Sandy threw herself into motion, dashing across the roof with her eyes fixed on her target. During the instant she was airborne, she resigned herself to not making it across and tensed in anticipation of certain death.

Then she landed hard on the other side and tucked into a roll at impact. Looking back over her shoulder, she saw the fat hulk hesitate before following and heard Stephen Shay’s desperate orders as she located the rooftop door. Her hands twisted the knob and found the door was open. A bullet clanged against its outer frame as she slammed it behind her. Obviously, Shay had abandoned his original strategy of “creating” an accident. She had beaten him.

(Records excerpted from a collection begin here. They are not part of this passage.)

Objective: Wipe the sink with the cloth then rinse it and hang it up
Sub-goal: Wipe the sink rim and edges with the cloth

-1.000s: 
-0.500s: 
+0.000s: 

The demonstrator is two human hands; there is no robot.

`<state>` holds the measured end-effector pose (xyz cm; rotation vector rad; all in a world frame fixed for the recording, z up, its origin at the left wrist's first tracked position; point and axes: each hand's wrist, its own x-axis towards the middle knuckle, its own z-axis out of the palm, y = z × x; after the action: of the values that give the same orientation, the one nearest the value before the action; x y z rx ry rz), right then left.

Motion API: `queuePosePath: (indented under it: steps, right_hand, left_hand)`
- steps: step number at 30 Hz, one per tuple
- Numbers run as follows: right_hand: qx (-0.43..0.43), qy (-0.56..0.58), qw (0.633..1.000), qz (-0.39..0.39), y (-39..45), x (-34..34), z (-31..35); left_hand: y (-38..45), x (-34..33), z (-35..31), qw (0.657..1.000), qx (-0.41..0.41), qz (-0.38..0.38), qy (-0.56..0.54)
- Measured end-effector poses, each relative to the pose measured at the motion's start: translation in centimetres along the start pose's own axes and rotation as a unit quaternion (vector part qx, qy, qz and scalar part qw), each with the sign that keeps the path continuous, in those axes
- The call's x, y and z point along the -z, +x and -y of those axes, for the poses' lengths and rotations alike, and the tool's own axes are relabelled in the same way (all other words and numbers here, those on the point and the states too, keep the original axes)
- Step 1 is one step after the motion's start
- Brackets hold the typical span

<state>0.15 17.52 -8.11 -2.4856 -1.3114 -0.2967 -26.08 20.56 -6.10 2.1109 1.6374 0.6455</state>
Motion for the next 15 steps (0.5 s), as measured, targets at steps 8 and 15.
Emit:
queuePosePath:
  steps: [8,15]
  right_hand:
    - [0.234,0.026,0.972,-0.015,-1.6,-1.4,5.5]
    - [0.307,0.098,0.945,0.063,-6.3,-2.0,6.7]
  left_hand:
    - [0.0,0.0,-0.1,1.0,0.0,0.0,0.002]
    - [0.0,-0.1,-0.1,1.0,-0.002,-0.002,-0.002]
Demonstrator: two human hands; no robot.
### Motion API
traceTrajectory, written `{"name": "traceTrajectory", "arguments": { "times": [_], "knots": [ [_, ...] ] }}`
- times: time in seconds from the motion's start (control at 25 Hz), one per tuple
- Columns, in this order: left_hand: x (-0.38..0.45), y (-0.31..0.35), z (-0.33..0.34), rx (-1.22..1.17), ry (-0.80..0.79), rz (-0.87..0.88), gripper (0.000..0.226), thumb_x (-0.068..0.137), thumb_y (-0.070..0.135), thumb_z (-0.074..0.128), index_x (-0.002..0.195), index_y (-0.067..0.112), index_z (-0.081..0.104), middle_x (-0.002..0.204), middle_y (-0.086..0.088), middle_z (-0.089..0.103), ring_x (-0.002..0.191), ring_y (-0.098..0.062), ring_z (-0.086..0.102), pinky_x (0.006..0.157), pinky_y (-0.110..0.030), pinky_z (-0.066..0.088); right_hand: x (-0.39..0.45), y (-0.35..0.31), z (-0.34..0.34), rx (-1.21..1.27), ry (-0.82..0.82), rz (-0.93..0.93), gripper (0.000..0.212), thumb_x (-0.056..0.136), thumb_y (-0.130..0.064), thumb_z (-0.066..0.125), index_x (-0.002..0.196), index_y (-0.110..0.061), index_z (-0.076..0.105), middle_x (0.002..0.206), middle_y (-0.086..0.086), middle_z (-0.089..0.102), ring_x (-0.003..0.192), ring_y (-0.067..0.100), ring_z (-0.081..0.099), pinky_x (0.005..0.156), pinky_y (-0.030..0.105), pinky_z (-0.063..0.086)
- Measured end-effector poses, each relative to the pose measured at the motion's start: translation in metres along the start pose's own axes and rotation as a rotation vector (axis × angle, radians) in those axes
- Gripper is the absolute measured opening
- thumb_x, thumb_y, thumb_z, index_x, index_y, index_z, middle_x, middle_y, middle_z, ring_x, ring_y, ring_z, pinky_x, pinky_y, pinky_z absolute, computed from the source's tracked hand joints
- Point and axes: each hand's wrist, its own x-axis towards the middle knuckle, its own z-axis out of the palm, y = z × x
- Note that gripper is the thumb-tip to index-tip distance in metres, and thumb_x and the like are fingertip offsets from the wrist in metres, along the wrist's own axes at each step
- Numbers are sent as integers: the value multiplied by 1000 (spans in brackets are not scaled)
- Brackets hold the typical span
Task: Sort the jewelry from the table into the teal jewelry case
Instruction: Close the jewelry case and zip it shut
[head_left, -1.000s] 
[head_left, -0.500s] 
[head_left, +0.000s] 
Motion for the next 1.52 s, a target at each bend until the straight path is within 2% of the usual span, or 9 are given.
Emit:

But there remained six flights of stairs to descend, and Sandy took them quickly, without even bothering to consider use of another untested bannister. The first two flights came easily.

Halfway down the third she felt her leg give out, then realized fast it wasn’t her leg at all, but an entire section of the staircase. She grabbed on to the bannister as she tumbled, but it gave way and she felt herself falling. She tensed against the expected impact. It came quickly, but Sandy found herself still in motion, toppling down the flight of stairs she had landed on. She held tightly on to consciousness as she rolled to a stop and pushed herself tentatively to her feet. None of her wounds seemed serious, but it was difficult to tell. She touched her fingers up to her cheeks and they came away warm and wet, sticky with blood from several small gashes. The areas where it came from felt numb and swollen. She knew shock might overcome her and fought against it.